What is expected
Please transcribe the data below in full, word for word, without the images.

# # # # #

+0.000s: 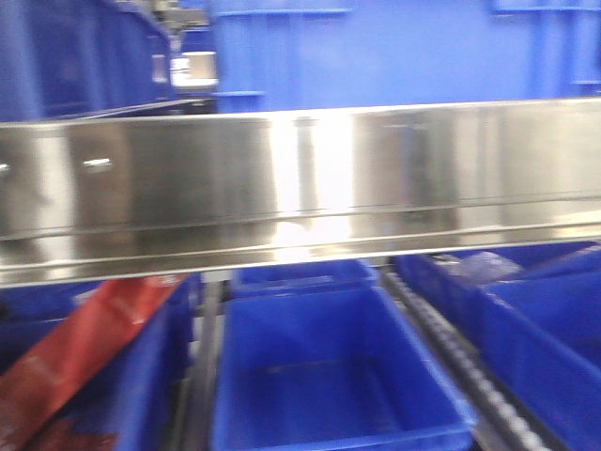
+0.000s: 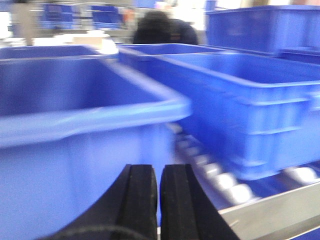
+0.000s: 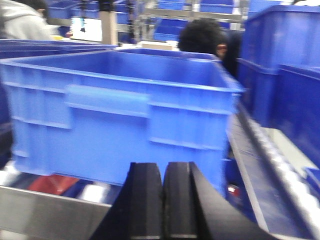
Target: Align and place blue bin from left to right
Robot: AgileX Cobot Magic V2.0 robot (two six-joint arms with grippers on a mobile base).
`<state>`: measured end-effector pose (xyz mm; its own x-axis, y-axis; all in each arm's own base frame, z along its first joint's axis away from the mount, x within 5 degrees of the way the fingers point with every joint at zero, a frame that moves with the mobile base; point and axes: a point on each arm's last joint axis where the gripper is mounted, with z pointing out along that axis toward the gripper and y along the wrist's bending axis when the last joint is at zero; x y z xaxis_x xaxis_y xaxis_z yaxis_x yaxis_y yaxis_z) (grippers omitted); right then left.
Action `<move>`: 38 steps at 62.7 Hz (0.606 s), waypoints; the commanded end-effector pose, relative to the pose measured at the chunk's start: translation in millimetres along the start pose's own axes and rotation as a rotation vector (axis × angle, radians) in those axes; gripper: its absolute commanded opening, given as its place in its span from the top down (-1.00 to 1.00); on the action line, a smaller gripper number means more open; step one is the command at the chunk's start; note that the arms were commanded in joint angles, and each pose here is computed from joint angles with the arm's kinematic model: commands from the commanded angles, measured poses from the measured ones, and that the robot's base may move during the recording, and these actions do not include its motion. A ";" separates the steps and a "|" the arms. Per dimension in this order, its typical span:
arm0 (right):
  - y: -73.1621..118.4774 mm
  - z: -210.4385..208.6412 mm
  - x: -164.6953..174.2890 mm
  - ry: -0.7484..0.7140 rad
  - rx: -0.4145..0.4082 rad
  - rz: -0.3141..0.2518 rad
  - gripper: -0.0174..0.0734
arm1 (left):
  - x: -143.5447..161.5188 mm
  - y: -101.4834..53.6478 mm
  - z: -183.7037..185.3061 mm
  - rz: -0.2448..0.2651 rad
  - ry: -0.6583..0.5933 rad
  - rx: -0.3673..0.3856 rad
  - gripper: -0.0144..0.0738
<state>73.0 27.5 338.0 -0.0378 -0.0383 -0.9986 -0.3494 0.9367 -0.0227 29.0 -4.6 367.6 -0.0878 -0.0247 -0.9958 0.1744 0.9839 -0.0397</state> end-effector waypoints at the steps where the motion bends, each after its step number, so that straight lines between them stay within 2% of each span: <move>1: -0.6 -0.7 -2.1 -0.031 0.007 -0.014 0.79 | -1.2 -0.3 -1.2 0.000 -0.023 0.007 0.64; 38: -0.6 -0.7 -2.1 -0.031 0.007 -0.014 0.79 | -1.3 -0.3 -1.6 0.000 -0.025 0.008 0.64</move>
<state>73.0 27.5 338.0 -0.0378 -0.0383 -0.9986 -0.3494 0.9367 -0.0227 29.0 -4.6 367.6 -0.0878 -0.0247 -0.9958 0.1744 0.9839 -0.0397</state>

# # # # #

Task response
+0.000s: 
+0.000s: 
+0.000s: 
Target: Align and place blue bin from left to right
Robot: AgileX Cobot Magic V2.0 robot (two six-joint arms with grippers on a mobile base).
`<state>`: measured end-effector pose (xyz mm; its own x-axis, y-axis; all in each arm's own base frame, z along its first joint's axis away from the mount, x within 5 degrees of the way the fingers point with every joint at zero, a frame that moves with the mobile base; point and axes: a point on each arm's last joint axis where the gripper is mounted, with z pointing out along that axis toward the gripper and y along the wrist's bending axis when the last joint is at zero; x y z xaxis_x xaxis_y xaxis_z yaxis_x yaxis_y yaxis_z) (grippers omitted); right then left.
Action `<move>`: 38 steps at 62.7 Hz (0.606 s), waypoints; the commanded end-effector pose, relative to the pose measured at the chunk's start: translation in millimetres along the start pose's own axes and rotation as a rotation vector (axis × angle, radians) in those axes; gripper: its absolute commanded opening, given as its place in its span from the top down (-1.00 to 1.00); on the action line, a smaller gripper number means more open; step one is the command at the chunk's start; note that the arms were commanded in joint angles, and each pose here is computed from joint angles with the arm's kinematic model: commands from the commanded angles, measured poses from the measured ones, and that the robot's base may move during the recording, and these actions do not include its motion. A ";" separates the steps and a "|" the arms. Per dimension in this order, its typical span:
arm0 (right):
  - y: -73.1621..118.4774 mm
  - z: -210.4385..208.6412 mm
  - x: -164.6953..174.2890 mm
  - ry: -0.7484..0.7140 rad
  - rx: -0.4145..0.4082 rad
  - rz: -0.3141..0.2518 rad
  - gripper: -0.0174..0.0734
arm1 (left):
  - x: -143.5447..161.5188 mm
  - y: -101.4834..53.6478 mm
  - z: -183.7037..185.3061 mm
  - rz: -0.2448..0.2651 rad
  - ry: -0.6583..0.5933 rad
  - rx: -0.3673..0.3856 rad
  - gripper: -0.0144..0.0738
<state>73.0 27.5 338.0 -0.0378 -0.0383 -0.9986 -0.3494 0.9367 -0.0227 29.0 -4.6 367.6 -0.0878 -0.0247 -0.9958 0.1744 0.9839 -0.0397</state> end-effector waypoints at the steps where the motion bends, each after its step number, so that straight lines between them stay within 2% of each span: <move>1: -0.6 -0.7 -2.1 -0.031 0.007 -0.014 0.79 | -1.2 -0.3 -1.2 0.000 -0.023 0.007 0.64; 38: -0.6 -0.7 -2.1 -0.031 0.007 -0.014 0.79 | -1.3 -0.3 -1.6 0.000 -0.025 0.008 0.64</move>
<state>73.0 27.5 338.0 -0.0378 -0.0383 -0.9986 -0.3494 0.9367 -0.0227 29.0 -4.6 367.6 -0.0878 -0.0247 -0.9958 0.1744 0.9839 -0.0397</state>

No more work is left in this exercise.